Spotify is not inevitable: I’m an avid listener of music, play in bands and have never had a subscription. Instead, I listen to community radio, buy vinyl, CDs or cassettes and download MP3s. There are artist-driven alternatives such as Bandcamp, which further supports independent artists by waiving its revenue in full on ‘Bandcamp Friday’, and hobbyist coders and software developers who are actively creating external software that allow you to download your playlists straight onto your phone or computer.

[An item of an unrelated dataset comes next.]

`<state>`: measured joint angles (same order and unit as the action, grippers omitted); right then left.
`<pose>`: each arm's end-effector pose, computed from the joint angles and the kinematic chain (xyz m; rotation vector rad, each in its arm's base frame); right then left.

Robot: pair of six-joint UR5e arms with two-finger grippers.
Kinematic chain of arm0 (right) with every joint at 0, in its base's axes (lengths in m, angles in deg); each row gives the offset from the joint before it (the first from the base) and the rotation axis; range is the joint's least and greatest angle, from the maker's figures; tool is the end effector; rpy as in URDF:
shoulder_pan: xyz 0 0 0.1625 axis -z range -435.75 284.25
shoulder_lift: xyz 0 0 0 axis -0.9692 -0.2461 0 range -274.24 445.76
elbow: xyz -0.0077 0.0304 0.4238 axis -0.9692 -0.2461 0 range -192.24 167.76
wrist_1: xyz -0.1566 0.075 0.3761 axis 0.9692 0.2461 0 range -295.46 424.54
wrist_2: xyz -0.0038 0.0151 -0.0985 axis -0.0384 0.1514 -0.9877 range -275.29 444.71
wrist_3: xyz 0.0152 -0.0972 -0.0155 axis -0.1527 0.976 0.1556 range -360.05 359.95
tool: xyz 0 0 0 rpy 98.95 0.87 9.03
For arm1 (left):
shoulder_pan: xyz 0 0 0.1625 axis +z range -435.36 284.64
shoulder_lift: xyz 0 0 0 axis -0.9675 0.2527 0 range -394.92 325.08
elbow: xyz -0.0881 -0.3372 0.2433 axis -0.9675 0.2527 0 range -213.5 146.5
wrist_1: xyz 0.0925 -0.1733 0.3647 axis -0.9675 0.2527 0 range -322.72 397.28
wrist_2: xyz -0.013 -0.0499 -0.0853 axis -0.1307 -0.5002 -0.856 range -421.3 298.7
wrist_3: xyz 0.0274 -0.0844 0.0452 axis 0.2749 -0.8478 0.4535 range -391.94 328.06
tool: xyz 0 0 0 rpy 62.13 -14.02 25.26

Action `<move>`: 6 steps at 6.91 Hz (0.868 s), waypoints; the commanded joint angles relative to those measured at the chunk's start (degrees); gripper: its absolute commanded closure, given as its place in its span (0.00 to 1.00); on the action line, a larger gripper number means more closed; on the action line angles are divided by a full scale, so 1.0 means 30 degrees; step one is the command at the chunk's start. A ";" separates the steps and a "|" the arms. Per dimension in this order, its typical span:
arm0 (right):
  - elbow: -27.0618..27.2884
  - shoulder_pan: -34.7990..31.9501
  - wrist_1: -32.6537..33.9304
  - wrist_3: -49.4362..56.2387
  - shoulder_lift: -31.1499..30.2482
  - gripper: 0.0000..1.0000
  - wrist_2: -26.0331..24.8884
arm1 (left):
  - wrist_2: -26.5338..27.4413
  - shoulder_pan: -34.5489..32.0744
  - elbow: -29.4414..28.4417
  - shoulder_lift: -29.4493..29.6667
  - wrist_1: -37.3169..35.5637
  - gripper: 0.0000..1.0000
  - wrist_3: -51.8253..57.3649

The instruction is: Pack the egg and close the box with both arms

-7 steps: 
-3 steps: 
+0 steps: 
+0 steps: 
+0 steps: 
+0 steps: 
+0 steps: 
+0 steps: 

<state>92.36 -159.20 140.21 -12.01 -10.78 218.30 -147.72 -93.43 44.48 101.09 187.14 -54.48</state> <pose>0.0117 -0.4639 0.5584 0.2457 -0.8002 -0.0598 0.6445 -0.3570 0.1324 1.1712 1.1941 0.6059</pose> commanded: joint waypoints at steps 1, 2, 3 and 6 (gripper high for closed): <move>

Pelly herself has been reporting on ‘library streaming’ since 2021, wherein music is stored in library collections, to be managed in the public interest with public funding. There may exist many more alternatives if the bulk of us get off the Spotify ship. As Pelly rightfully asserts: ‘Fairness and sustainability aren’t buttons that just get permanently turned on or off; they are values that are continuously created and destroyed, negotiated and fought for and defended as technologies and formats come and go.’ And like any form of resistance itself, it only takes a groundswell for the possibility of change. There are no solutions in Mood Machine, other than that it should galvanise readers to find ways to widen the conversation about streaming, and to have discussions about what it means to intervene in the devaluation of artistic labour.
In a 2001 essay, Dutch architect Rem Koolhaas, observing the decline in the art form, coined the term ‘junkspace’ as something that ‘cannot be remembered […] because it cannot be grasped’. We can say the same of Spotify, which too ‘pre-empts people’s sensations’ and ‘[knows] everything about you, except who you are’—a nifty trick in a world of identitarianism that foregrounds hypervisibility and the mobilisation of personality as a saleable good. And as we have seen through the invention of new technology, convenience tends to come at a cost, which, as data scientist Colin Horgan writes, overrides ‘abstract ideas like privacy, democracy or equality’. If you really listen to today’s muzak, soundtracked to the hum of drones in the distant background while feeding you the idea that you can’t do without it, it becomes clear that it’s time to opt out. The unsubscribe button is right there.